Lauren Gunderson & Janet Bell


Lauren M. Gunderson is the most produced playwright in America of 2017, the winner of the Lanford Wilson Award, the Steinberg/ATCA New Play Award and the Otis Guernsey New Voices Award, she is also a finalist for the Susan Smith Blackburn Prize and John Gassner Award for Playwriting, and a recipient of the Mellon Foundation’s 3-Year Residency with Marin Theatre Company. She studied Southern Literature and Drama at Emory University, and Dramatic Writing at NYU’s Tisch School where she was a Reynolds Fellow in Social Entrepreneurship. Her work has been commissioned, produced and developed at companies across the US including South Cost Rep (Emilie, Silent Sky), The Kennedy Center (The Amazing Adventures of Dr. Wonderful And Her Dog!), Oregon Shakespeare Festival, The O’Neill, The Denver Center, San Francisco Playhouse, Marin Theatre, Synchronicity, Berkeley Rep, Shotgun Players, TheatreWorks, Crowded Fire and more.  She co-authored Miss Bennet: Christmas at Pemberley with Margot Melcon, which was one of the most produced plays in America in 2017. Her work is published at Playscripts (I and You, Exit Pursued By A BearThe Taming, and Toil And Trouble), Dramatists (The Revolutionists, The Book of Will, Silent Sky, Bauer, Miss Bennet) and Samuel French (Emilie). Her picture book Dr Wonderful: Blast Off to the Moon was be released from Two Lions / Amazon in May 2017.

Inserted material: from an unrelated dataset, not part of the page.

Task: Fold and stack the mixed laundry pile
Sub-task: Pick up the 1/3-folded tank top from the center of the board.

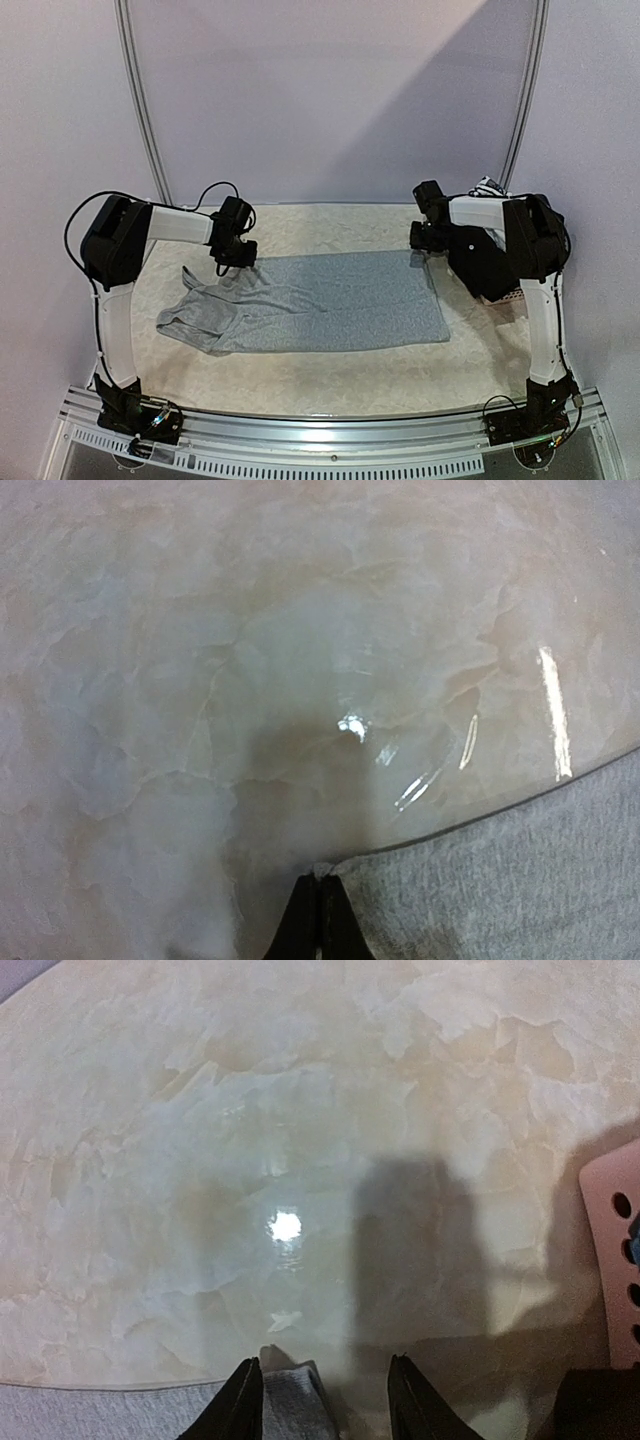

Janet Cheatham Bell has been engaged in research, teaching and writing to help correct distortions about Americans of African descent since 1968. In 1984 she left her position as a textbook editor to become a consultant to the book publishing industry and to publish her own books. The first two, Famous Black Quotations and some not so famous and Famous Black Quotations on Women, Love and other topics were self-published in 1986 and 1992. In 1994 she licensed the publishing rights to Warner Books, whose Famous Black Quotations was published in 1995. Within the next seven years Bell had nine books of quotations on the market. In 2013, she was cited by Henry Louis Gates Jr. on national television as “a pioneer in doing books of black quotations.” Bell has also written a collection of essays, Victory of the Spirit, published by Warner in 1996. In 2007, her coming-of-age story, The Time and Place That Gave Me Life, was published by Indiana University Press. Bell revived Sabayt Publications, her self-publishing imprint, in 2011 for a second essay collection, Not All Poor People Are Black. Mixed Marriage: A Memoir (Sabayt Publications, 2018) is her fourteenth book.